An innate understanding of what their parts entail pours forth from their very being. You can sense it in their faces, their body language, in the distinctive cadence of their speech, and in their humble though dignified stances. Even the younger versions of their characters are the offspring of the so-called “Lost Boys of Sudan.”

The trailers and poster for "The Good Lie" give the impression that Reese Witherspoon is the star and that her plucky Midwesterner is yet another cinematic incarnation of a white savior coming to the rescue of struggling black people, similar to the role that earned Sandra Bullock an Academy Award in 2009’s “The Blind Side.” But that’s just a marketing ploy that relies on its own good lie as a selling tool: promoting an Oscar-winner as bait for a drama full of unknowns. 

There does exist a 2011 film, “Machine Gun Preacher,” that fits that clichéd description in the manner in which it uses the Sudanese unrest as a backdrop. The biopic verges on B-movie exploitation as it features Gerard Butler as a reformed drug-abusing outlaw biker who becomes a missionary and pledges to defend the African orphans against guerrilla forces. The outcome isn’t exactly awful, but the movie’s biggest mistake is telling the wrong story about the wrong hero.

Instead, “The Good Lie” honors its subject matter by devoting its first half-hour or so to events that unfold in Sudan, starting with a sudden and brutal attack on a rural village. Bullets are fired from a swooping helicopter, killing everyone save for several children.
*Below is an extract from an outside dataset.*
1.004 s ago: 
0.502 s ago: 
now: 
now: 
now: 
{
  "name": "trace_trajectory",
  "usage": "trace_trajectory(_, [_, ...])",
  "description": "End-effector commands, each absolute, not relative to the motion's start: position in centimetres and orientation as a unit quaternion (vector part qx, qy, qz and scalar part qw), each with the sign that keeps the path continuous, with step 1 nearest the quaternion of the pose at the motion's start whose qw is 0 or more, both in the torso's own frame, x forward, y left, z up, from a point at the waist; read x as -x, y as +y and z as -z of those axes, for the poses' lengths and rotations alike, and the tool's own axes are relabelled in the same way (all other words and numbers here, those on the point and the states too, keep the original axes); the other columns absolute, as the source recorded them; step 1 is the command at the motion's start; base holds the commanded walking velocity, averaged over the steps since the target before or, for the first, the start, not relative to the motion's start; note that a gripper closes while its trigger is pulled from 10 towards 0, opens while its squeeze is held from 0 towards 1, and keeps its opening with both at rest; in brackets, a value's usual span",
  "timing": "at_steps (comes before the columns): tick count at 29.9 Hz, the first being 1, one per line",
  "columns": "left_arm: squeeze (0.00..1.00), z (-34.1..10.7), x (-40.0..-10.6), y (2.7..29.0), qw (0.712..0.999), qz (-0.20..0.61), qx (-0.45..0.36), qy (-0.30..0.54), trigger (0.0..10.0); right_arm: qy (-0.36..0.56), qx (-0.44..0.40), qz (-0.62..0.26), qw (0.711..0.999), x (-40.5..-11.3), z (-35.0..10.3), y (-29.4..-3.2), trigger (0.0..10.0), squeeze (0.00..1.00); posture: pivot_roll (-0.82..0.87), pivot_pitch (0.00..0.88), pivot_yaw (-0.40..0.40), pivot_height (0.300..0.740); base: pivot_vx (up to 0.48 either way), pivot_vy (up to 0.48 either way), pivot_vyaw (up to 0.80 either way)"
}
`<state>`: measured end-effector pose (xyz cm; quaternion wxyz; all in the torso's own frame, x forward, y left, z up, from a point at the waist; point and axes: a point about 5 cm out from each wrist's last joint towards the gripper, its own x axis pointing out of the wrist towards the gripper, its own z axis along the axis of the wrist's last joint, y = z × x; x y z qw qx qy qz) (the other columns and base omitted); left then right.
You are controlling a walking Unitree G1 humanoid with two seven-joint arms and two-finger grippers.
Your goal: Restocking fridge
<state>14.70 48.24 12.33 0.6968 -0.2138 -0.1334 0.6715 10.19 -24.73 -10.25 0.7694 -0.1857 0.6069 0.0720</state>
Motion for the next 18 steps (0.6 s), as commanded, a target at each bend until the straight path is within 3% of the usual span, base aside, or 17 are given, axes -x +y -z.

Related or not, they form a makeshift family and embark on a grueling 1,000-mile barefoot trek across punishing terrain where the threat of danger is around every bend.

Hoping to draw a wider audience with a PG-13 rating, Canadian director Philippe Falardeau (“Monsieur Lazhar,” a 2011 nominee for best foreign language film) skillfully finds a way to keep graphic violence at bay and still get the point across with a harrowing sequence that involves crossing a river strewn with floating dead bodies to evade the vicious rebels nearby.

Starvation, a lack of water and illness claim the lives of several of the companions. As for Theo, who inherited his late father’s status as chief, he allows himself to be captured to save the rest, who eventually find sanctuary at a Kenyan refugee camp. And there they will stay for 13 years, until humanitarian efforts abroad allow them to seek a permanent home in Kansas City, Mo., where three of Theo’s brothers–gentle giant Jeremiah (Ger Duany), handyman Paul (Emmanuel Jal) and Mamere (Arnold Oceng, a standout who knows how to express a lot with little apparent effort)–are sent.